ポンペオ氏訪朝、疑念拭えぬ北の非核化意志
ポンペオ米国務長官が訪朝し、先の米朝首脳会談で合意した北朝鮮の「完全な非核化」などについて詰めの協議を行った。だが、非核化の手順をめぐり双方は対立したとみられ、今後の交渉は難航が予想される。北朝鮮に非核化の意志があるのかという当初からくすぶっていた疑念がやはり拭えない。
双方の思惑に溝
ポンペオ氏は訪朝で金正恩朝鮮労働党委員長の側近である金英哲党副委員長と会談した。首脳会談で「成果」とされた北朝鮮非核化に関し、共同声明には盛り込まれなかった具体的な日程や方法を話し合うためだ。
ポンペオ氏は会談後、記者団に「ほぼ全ての主要分野で進展があった」と述べたが、北朝鮮外務省報道官はその直後にトランプ米大統領への信頼感は維持しているとしつつも「米側の態度と立場は実に遺憾だった」と非難する談話を発表した。
双方の思惑に大きな溝があるのは明らかだ。結局、北朝鮮が容認できる「段階的で同時並行的な措置に応じた非核化」と米国が求める「完全で検証可能かつ不可逆的な非核化(CVID)」との間で、またしても対立が表面化した形だ。
北朝鮮は朝鮮戦争の終戦宣言に関する問題も話し合うよう提案し、米国はこれを受け入れなかったとされる。非核化の措置が確認できない以上、当然のことだが、首脳会談での共同声明を根拠に北朝鮮は今後も自国の要求を貫こうとするだろう。
ポンペオ氏の訪朝は今回が3度目で首脳会談後では初めてだが、過去2回と異なり正恩氏との会談はなかった。北朝鮮は最初から米国との首脳会談開催自体を目標に据え、それが実現したのでもはや米高官への厚遇を重視しなくなったのではないかと疑いの目も向けられている。
トランプ氏が「歴史的」と評価した米朝首脳会談から1カ月が経過したが、残念ながら北朝鮮による非核化に向けた意味ある行動は確認されていない。
それどころか米メディアは北朝鮮が多数の核弾頭の隠蔽(いんぺい)を画策していたとする米情報当局者の話や最新の人工衛星画像を基にしたミサイル開発施設拡張の可能性を報じた。事実であれば非核化に逆行する動きだ。
ポンペオ氏は訪朝後、東京で河野太郎外相、韓国の康京和外相と会談し、北朝鮮に核を含む全ての大量破壊兵器と弾道ミサイルのCVIDを実行させるため日米韓が連携していくことで一致した。
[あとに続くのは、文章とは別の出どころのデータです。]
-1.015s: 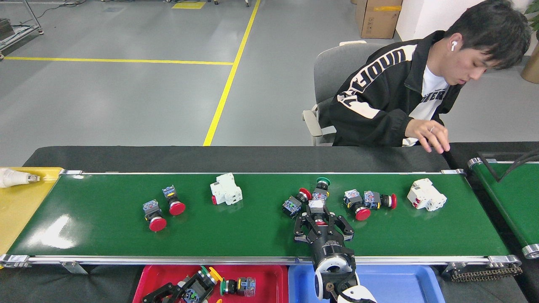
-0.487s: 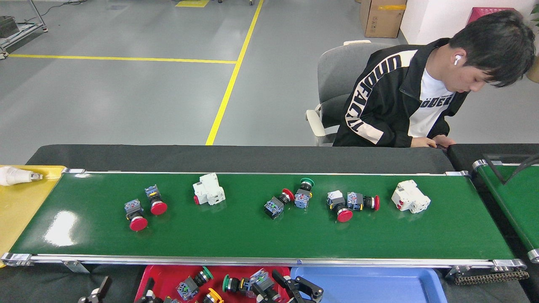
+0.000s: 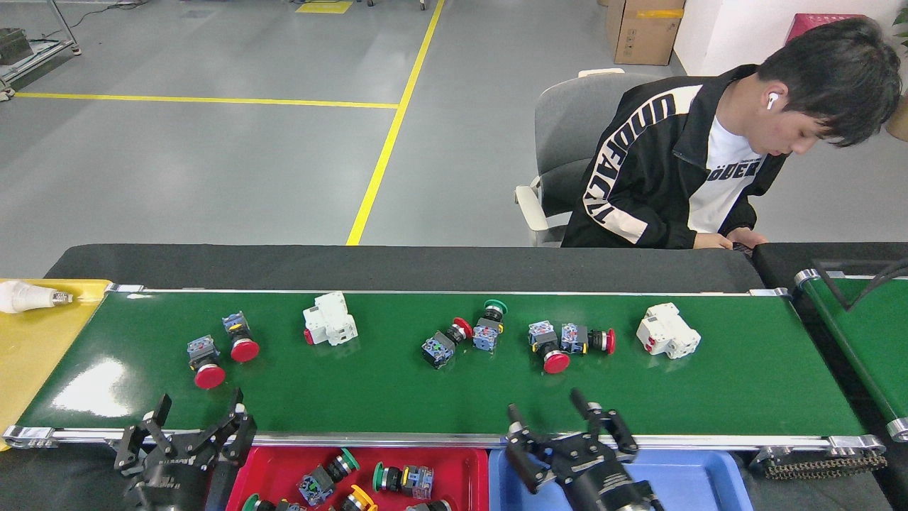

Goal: Pick switch part from conveyor to tray

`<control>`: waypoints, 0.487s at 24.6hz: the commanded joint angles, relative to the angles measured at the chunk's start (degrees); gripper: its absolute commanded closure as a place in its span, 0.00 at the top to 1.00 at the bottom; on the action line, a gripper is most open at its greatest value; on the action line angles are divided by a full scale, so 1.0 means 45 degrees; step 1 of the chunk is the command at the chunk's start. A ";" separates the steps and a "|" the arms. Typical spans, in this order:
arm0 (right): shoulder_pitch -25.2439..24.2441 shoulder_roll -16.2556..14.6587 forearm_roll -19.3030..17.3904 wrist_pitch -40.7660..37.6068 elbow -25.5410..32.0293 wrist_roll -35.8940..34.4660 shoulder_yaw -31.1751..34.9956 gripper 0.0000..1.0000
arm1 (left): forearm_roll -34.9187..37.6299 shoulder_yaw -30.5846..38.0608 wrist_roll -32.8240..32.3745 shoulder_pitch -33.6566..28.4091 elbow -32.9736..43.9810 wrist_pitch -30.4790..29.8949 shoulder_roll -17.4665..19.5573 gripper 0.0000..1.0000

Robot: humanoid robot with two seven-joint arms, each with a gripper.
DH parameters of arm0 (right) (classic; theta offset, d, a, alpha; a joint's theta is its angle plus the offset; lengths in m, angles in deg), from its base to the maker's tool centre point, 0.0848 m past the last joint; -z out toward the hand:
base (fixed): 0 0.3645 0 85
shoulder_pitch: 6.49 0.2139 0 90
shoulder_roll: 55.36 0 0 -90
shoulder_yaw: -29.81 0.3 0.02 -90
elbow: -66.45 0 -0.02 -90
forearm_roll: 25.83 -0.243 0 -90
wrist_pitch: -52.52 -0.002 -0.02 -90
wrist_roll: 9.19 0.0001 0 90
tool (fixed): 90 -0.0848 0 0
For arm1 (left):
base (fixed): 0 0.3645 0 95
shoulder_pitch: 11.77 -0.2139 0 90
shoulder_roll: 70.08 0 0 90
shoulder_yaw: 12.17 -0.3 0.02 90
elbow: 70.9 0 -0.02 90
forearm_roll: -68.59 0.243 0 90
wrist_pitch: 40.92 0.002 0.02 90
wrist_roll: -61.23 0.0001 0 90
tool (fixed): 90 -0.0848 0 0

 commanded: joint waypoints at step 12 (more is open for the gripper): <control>0.0518 -0.0003 0.0182 0.0271 -0.0729 -0.1687 0.0619 0.98 | -0.0172 -0.1183 0.0943 0.4700 -0.7965 0.0253 0.2885 0.16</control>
北朝鮮が非核化に向けた具体的な行動を取るまで、国連安全保障理事会決議に基づく制裁を継続することも確認した。核をはじめ北朝鮮問題をめぐる3カ国の連携を再確認した意義は大きい。
すでに中国やロシアは対北制裁の緩和を検討すべきと主張しており、韓国も北朝鮮への融和政策をさらに推し進める可能性がある。まだ制裁網を緩める段階ではないことを国際社会に訴える必要があろう。
拉致解決へ糸口掴め
ポンペオ氏は今回の訪朝で日本人拉致問題も北朝鮮に提起したという。
日本は北非核化の行方を見極めつつ、拉致解決へ糸口を掴(つか)まねばなるまい。